A self-confessed language fangirl, she has spent the past year working as an executive producer on a soon-to-be-released documentary about conlanging (the art of creating languages).

“This film, created by a really talented group of people, raises awareness about why conlanging is relevant in our society,” said Schreyer. “New languages are important since they are a fascinating way to explore the wide range of human creativity.”

Invented languages are nothing new, says Schreyer. However in the past, people were secretive about their languages. Blockbuster films featuring invented languages have shined the spotlight on conlanging, creating a conlanging pop culture, and bringing secretive people together in a collective community.

The new documentary, Conlanging: The Art of Crafting Tongues, has an all-star production team, including fellow executive producers David Salo and David J. Peterson, along with associate producers Paul R. Frommer and Marc Okrand. All have been creating languages for years, and each one gained Hollywood fame for bringing conlanging to the forefront.

Salo worked on several languages, including Elvish for The Lord of the Rings movies, while Frommer is known for inventing the Na’vi language spoken in James Cameron’s Avatar. Peterson is best known for creating the Dothraki and Valyrian languages for the television series Game of Thrones, while Okrand created Klingon for the Star Trek series.

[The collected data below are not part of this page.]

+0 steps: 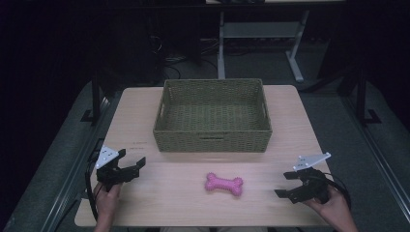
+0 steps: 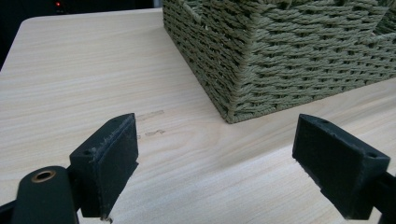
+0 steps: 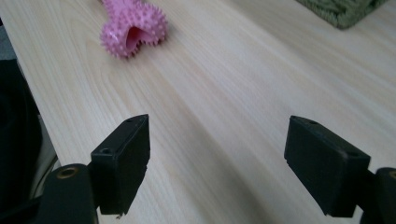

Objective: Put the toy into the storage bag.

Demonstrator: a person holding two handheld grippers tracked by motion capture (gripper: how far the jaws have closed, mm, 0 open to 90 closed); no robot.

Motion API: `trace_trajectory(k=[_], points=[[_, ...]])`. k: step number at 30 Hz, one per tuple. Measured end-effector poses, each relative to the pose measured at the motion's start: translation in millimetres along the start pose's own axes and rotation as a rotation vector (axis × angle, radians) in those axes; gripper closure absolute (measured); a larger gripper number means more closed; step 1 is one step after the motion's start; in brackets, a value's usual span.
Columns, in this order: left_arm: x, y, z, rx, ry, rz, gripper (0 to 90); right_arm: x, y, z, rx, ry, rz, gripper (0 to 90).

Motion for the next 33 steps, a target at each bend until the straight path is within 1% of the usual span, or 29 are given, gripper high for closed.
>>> trace_trajectory(k=[2,3,4,5,6,7,9,11,12,14,23,27,33], points=[[0.0,0.4,-0.1,0.0,0.001,0.001,13.8,-6.9,-0.3,1.4,-0.004,0.003,0.006,22.0],[0.0,0.4,-0.1,0.0,0.001,0.001,13.8,-6.9,-0.3,1.4,-0.004,0.003,0.006,22.0],[-0.1,1.2,-0.6,0.001,-0.002,-0.005,13.9,-12.5,-1.4,1.9,-0.009,-0.004,0.023,22.0],[-0.1,1.2,-0.6,0.001,-0.002,-0.005,13.9,-12.5,-1.4,1.9,-0.009,-0.004,0.023,22.0],[-0.3,1.5,-1.0,-0.003,-0.003,-0.007,13.9,-18.4,-2.7,2.6,-0.005,-0.016,0.039,22.0],[-0.3,1.5,-1.0,-0.003,-0.003,-0.007,13.9,-18.4,-2.7,2.6,-0.005,-0.016,0.039,22.0],[-0.6,2.0,-1.2,0.003,-0.002,-0.005,13.9,-26.7,-4.3,2.1,-0.009,-0.038,0.053,21.2],[-0.5,1.8,-1.6,-0.001,-0.005,-0.005,13.8,-29.5,-4.8,2.1,-0.01,-0.039,0.063,21.3],[-0.8,1.8,-1.8,0.001,-0.003,-0.004,13.9,-34.8,-6.3,2.1,-0.016,-0.051,0.073,21.2],[-0.5,1.7,-2.1,0.0,-0.006,-0.006,13.9,-39.1,-7.1,2.0,-0.015,-0.058,0.084,21.2],[-0.7,0.9,-1.0,0.002,-0.001,-0.002,13.9,-53.3,-12.7,2.6,-0.012,-0.084,0.117,20.7],[-0.7,1.2,-1.2,0.003,0.0,-0.002,13.9,-62.4,-17.7,2.9,-0.016,-0.096,0.148,20.4],[-0.6,1.4,-1.3,0.005,-0.001,-0.001,13.9,-70.7,-23.1,2.5,-0.029,-0.102,0.169,20.2]])
Point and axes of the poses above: each handheld gripper's, and its own axes: z roughly backward along the jaws, x roughly out of its underside, y roughly to its right, the point moved 9 cm from there along -z, roughly forward along the jaws, and after that the axes turned 13 degrees about -y, right-handed, at the moved point
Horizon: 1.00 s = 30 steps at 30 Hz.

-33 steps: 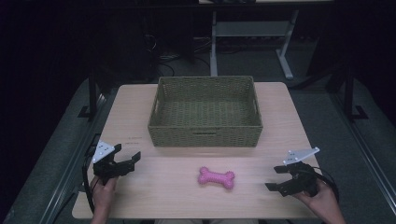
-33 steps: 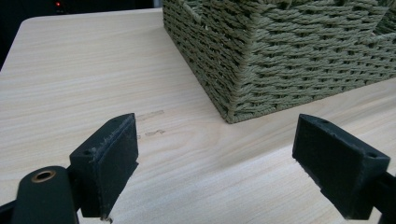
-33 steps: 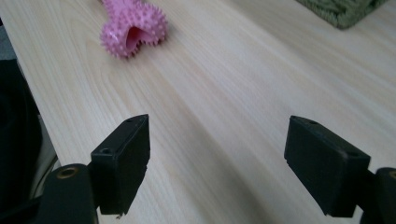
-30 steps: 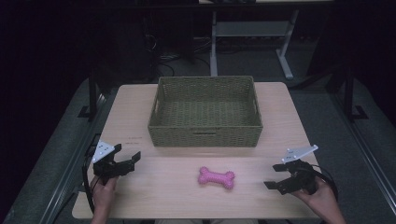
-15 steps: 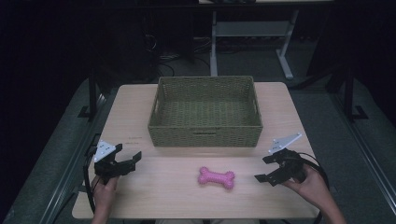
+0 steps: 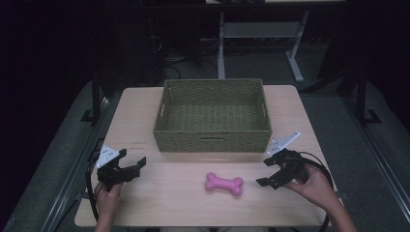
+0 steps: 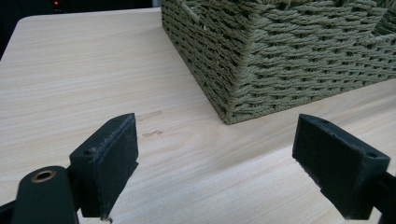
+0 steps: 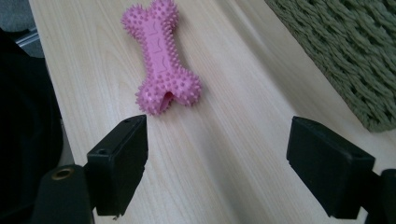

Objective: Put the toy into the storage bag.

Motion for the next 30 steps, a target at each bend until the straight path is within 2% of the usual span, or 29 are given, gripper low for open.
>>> trace_trajectory(k=[8,17,30], points=[[-0.6,0.9,-0.4,0.001,0.003,0.002,13.8,-15.0,-5.2,-0.6,-0.008,-0.01,0.042,20.2],[-0.8,0.5,0.1,0.0,0.004,0.003,13.8,-31.7,-12.1,-9.9,-0.018,-0.058,0.091,20.2],[-0.7,-1.3,1.0,-0.002,0.005,0.006,13.9,-52.8,-22.5,-18.7,-0.041,-0.089,0.152,20.5]])
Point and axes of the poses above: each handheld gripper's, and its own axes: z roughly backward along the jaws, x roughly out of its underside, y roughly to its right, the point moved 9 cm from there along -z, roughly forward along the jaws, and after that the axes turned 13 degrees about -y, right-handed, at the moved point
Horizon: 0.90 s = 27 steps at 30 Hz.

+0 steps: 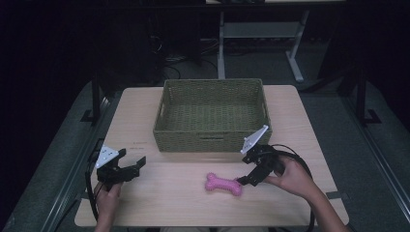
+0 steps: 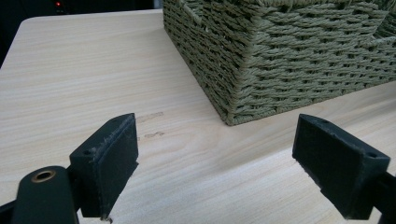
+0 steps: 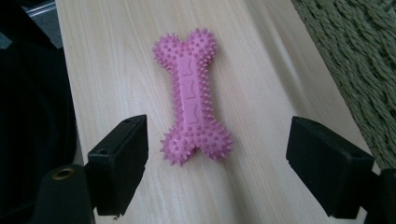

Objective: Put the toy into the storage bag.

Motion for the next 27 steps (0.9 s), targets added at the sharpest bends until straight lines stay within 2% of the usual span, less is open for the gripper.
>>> trace_trajectory(k=[8,27], points=[[-0.1,0.2,0.1,-0.001,0.001,0.0,13.9,-9.4,-3.6,-4.9,-0.01,-0.007,0.024,20.1],[-0.5,0.3,0.4,0.001,0.005,0.003,13.9,-28.8,-12.6,-26.0,-0.022,-0.074,0.074,21.8]])
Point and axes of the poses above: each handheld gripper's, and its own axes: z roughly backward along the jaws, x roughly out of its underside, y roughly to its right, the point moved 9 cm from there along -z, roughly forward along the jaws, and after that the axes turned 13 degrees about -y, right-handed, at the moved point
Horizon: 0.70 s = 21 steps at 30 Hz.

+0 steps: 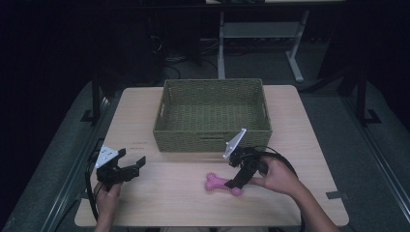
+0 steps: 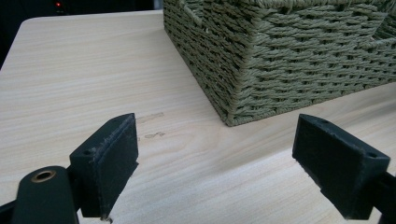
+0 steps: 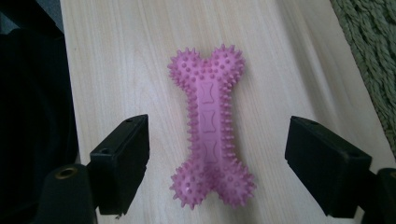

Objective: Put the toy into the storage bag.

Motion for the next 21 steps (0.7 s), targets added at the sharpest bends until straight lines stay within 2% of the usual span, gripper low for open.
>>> trace_trajectory(k=[12,21], points=[[0.2,-0.5,0.2,-0.001,-0.001,0.003,13.9,-8.1,-1.5,-20.1,0.002,-0.068,0.028,25.6],[0.3,-0.3,0.2,0.0,-0.001,0.002,13.9,-9.1,-0.3,-29.3,0.009,-0.089,0.037,30.4]])
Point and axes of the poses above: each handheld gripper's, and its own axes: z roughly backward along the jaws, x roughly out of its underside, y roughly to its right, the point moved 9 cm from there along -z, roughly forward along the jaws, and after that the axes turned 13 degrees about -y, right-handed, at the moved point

Conlanging is directed by Britton Watkins, language consultant for Star Trek Into Darkness.

“I sincerely feel that the largely invisible global conlanging community deserves to have its stories told,” said Watkins. “These narratives cover the gamut from surprising, to heart wrenching, to sublime.”

Schreyer, who is teaching her course on “new” languages this fall—ANTH 474 Pidgins, Creoles and Created Languages—has her own link to Hollywood pop culture.

She helped develop the Kryptonian language for Hollywood’s Man of Steel in 2013 and loves how these disparate worlds have collided—Hollywood and her passion for languages. Her academic background has made it easier to raise awareness about new and constructed languages, and why they matter.

“People often question why we should care about ‘fake’ languages when there are numerous languages in the world in danger of disappearing,” she said. “But it’s possible that endangered language communities might be able to model some of the practices that fan communities have used to acquire new speakers quickly.”

The perfect examples of this are the Tlingit language board game and online materials Schreyer developed in 2013 while working with the Taku River Tlingit First Nation from Atlin to restore their language—tools similar to what Na’vi speakers use to learn this invented language.

Schreyer and her collaborators were awarded a Connection Grant from the Social Sciences and Humanities Research Council of Canada in 2015. They are currently running a crowd-funding campaign to raise awareness about the project and support the final stages of the film’s production.